Which lines of the entries below include "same"? List them all.

--- START ---

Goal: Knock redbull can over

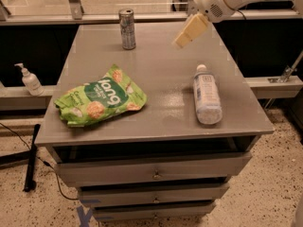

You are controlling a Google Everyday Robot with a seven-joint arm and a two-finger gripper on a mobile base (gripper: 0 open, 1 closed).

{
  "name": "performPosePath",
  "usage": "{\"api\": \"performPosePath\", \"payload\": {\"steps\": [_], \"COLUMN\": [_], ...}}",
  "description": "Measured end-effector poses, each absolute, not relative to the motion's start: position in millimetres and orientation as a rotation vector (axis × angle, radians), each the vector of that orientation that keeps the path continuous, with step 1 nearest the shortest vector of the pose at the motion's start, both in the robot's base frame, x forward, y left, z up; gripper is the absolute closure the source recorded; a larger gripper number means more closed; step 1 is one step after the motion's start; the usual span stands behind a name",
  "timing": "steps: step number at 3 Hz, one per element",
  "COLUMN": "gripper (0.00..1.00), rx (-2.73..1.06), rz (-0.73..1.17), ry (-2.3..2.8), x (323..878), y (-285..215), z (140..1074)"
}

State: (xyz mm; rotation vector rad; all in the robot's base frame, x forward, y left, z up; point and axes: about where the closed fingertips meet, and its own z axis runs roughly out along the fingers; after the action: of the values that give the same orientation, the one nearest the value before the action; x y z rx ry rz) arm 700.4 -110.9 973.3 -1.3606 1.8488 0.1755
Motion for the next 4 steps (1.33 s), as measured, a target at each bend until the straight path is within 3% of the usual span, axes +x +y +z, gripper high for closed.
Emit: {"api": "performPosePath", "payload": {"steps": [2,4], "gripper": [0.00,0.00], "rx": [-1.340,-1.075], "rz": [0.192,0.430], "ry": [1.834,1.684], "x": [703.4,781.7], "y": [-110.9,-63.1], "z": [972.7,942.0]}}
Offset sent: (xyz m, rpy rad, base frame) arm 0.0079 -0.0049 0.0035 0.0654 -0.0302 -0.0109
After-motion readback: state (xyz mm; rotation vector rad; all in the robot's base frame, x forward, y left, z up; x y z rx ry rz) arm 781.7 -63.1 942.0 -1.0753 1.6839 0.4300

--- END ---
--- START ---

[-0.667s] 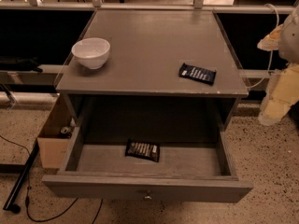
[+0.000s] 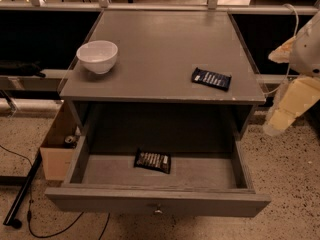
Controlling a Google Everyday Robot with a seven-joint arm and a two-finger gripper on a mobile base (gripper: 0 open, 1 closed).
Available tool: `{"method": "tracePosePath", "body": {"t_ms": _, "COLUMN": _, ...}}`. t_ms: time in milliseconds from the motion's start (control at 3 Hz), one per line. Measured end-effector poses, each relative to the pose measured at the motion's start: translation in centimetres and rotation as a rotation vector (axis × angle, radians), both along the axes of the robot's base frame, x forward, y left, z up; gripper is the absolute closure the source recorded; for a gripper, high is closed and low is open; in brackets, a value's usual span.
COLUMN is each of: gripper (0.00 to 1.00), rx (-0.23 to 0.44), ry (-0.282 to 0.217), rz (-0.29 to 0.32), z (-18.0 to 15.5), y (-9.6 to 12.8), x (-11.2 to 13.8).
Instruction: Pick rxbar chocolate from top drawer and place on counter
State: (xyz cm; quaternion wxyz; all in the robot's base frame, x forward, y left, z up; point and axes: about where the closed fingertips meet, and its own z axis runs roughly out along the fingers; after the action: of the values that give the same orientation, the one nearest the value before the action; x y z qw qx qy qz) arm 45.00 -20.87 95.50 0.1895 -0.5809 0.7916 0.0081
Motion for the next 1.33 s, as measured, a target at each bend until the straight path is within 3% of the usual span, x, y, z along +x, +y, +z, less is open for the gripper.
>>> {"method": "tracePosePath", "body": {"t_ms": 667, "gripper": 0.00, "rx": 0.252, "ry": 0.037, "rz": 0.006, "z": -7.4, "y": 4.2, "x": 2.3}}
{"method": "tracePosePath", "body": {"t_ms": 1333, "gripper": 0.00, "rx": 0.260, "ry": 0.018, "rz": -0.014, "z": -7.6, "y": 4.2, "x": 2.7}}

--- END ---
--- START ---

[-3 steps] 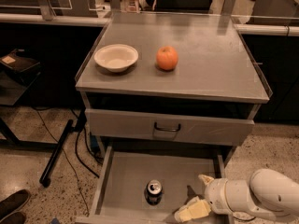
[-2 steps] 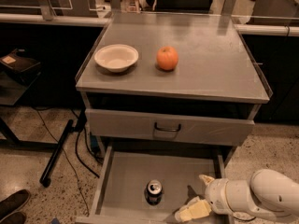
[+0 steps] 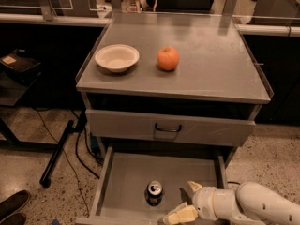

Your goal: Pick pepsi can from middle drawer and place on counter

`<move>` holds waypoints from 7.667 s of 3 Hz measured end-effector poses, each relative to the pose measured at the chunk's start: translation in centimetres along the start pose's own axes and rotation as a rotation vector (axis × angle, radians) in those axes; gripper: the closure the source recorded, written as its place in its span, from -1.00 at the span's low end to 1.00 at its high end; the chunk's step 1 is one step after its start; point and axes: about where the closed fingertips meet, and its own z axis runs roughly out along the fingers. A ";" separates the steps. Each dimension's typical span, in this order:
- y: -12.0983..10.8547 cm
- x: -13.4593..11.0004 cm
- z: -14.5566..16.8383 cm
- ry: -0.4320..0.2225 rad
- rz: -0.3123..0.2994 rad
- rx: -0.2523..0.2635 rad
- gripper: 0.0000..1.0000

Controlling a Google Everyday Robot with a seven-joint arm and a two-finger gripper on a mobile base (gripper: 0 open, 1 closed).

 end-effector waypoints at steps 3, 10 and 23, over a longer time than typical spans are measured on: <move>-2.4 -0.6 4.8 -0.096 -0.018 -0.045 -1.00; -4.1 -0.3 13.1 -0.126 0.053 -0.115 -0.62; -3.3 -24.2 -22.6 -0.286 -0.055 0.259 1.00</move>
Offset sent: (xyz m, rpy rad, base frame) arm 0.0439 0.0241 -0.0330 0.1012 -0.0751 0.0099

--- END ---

§ Answer to the problem:
State: (xyz mm; rotation vector rad; all in the robot's base frame, x forward, y left, z up; point and axes: about where the closed fingertips meet, and its own z axis runs roughly out along the fingers; after the action: of the values that give the same orientation, the one nearest the value before the action; x y z rx ry rz) arm 700.4 -110.9 973.3 -1.3606 1.8488 0.1755
State: (xyz cm; quaternion wxyz; all in the robot's base frame, x forward, y left, z up; point and axes: about where the closed fingertips meet, and its own z axis runs roughly out along the fingers; after the action: of the values that give the same orientation, the one nearest the value before the action; x y z qw qx qy qz) arm 45.00 -20.87 95.50 0.1895 -0.5809 0.7916 0.0081

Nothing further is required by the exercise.